The number of Polish residents who stayed abroad for at least two months tripled between early 2004 and early 2007 from approx. 180,000 to 540,000. In May 2011, Germany opened its doors fully to jobseekers from Poland paving the way for a flood of cut-price carpenters, plumbers and other budget labour of the kind that swept Britain in 2004. Norway and Belgium have also became destinations for post-accession Polish migrants. With this exodus Poland became one of the largest exporters of labour within the enlarged European Union. Polish and other east Europeans settled in western European countries putting down roots, and of course using the resources and entitlements of their host countries like schools, healthcare and social security.

Albania’s tight security allowed almost no emigration, but after the fall of communism organised crime became widespread in the 1990s. Albania is now a transit point for international crime and its organised crime have close ties to illegal migration and trafficking through a network of Albania mafia that stretches across Europe.

February to October 2011 saw the first Libyan civil war culminating in the fall of Colonel Gaddafi – a development in the wider Arab Spring movement, but encouraged and overtly supported by countries like the UK and France, including using military support. There has been instability in the country ever since and this has relevance for migration, particularly from sub-Saharan Africa. Despite his many unpalatable characteristics, Gaddafi did play a significant role in regulating migration flows across the Mediterranean, and once he was removed from power, another source of control over the flows across the Mediterranean also disappeared. In addition, there were weapon transfers from Libya to other parts of North Africa, including most recently to Boko Haram in Nigeria. Some of the fighters who fought in the Libyan War then went elsewhere in the region, including the Tuareg fighters who ended up being principal drivers behind the rebellion in Mali.

Ultimately, if you think migration is a bad thing, the causes of what you are angry about is progress, technological and democratic, and easier travel around the planet. We all like going on holidays (pre-pandemic). In the case of Libya, good intentions led to greater chaos, destabilization, and dispossession of people. Events happen and they have causes and effects beyond the control of the voter in the UK, the EU or the US.

However, an ‘events happen’ narrative feels unsatisfactory and incomplete. Do migrants simply like settling in democracies?
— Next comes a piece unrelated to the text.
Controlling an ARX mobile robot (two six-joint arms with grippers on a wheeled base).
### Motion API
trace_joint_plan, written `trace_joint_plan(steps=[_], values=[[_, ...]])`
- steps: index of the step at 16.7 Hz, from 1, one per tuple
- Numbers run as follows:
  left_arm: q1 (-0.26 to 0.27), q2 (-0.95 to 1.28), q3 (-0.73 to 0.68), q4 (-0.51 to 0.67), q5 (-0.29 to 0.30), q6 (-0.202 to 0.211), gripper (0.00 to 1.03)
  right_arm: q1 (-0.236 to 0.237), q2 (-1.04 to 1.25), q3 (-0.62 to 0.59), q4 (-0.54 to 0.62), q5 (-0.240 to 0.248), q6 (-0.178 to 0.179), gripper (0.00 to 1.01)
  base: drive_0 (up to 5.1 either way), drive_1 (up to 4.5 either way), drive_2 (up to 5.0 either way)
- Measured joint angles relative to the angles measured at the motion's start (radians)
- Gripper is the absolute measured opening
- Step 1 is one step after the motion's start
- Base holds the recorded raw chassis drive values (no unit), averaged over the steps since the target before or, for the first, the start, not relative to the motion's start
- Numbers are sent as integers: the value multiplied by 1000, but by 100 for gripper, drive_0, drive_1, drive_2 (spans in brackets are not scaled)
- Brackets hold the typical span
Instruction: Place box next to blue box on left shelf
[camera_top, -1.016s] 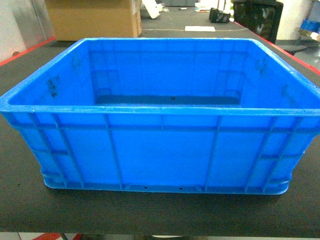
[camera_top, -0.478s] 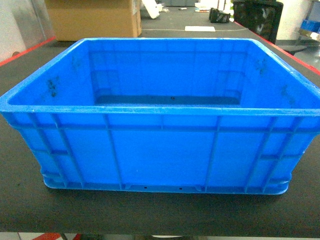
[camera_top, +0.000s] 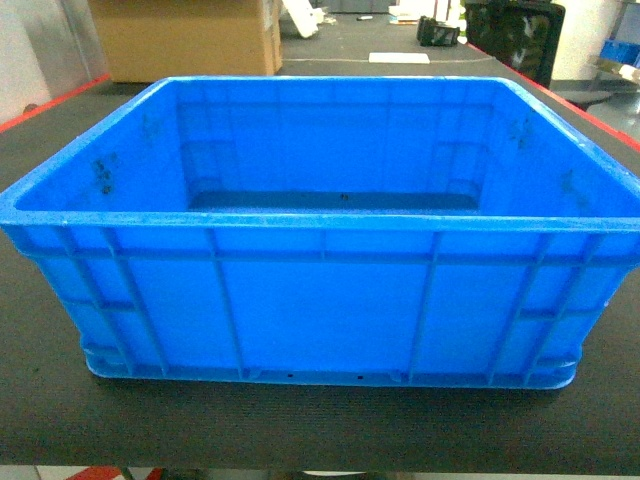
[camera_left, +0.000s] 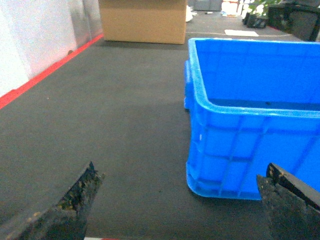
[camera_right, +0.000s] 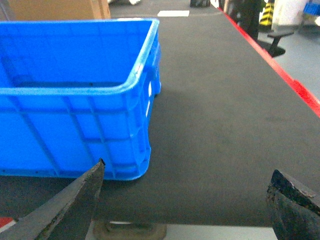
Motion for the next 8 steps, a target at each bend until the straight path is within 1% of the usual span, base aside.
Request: trace_joint_plan(steps=[1,2,3,4,5,6,7,8], values=[[-60,81,18,4,-75,0,98,3,61,8,22,0,21,98,0,0,0],[-76,166,33,84,-74,1,98,18,142,38,101,5,39,98,0,0,0],[-47,271,73,182,-56,0,98,40,246,87,197,17,50,98,0,0,0],[2,430,151,324,-21,5,98,54,408,165,319,18,60,98,0,0,0],[11,617,258,444,-6,18,98,64,596,274,394,21,66,98,0,0,0],[15,811,390,514,-8,42,98,81,790,426,343,25,82,98,0,0,0],[14,996,558,448,2,45,98,116,983,598,226,32,90,98,0,0,0],[14,1155,700,362,-2,45,98,144,1149,750,126,31,100,98,0,0,0]])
Did countries have at their disposal any useful tools to hinder/control this flow of people is worth exploring in a future blog post? Did western governments prepare for and understand the implications of the fall of the Iron Curtain, or the Schengen agreements? Were policy and technology measures to combat illegal migration slow to emerge in the 1990s in response? Did planners engaging in wars in the Middle East that destabilised whole countries and regions think beyond the immediate consequences for refugees and migration routes? When those effects started to be felt in western democracies, did Governments plan a response for the impact on their societies, encouraging integration, mitigations for domestic workforces and so on, or were they caught on the hop?

Global events are hard to predict and control, but is your average Brit or American angry because their governments did not prepare or foresee the consequences of events since 1945? If western governments had prepared, would that have been enough, or would angry voters let ‘fear of the other’ trump all other considerations? Is, depressingly, some of human race fundamentally tribal in its attitude despite best endeavours of all involved in migration policy to prevent and combat racism and address and reassure the concerns of indigenous populations? Or is migration a proxy complaint for other concerns in western democracies, for example, the decline of heavy industry, unemployment and wider causes of job insecurity and deprivation?

Definitely more to explore and think about as I write about this some more.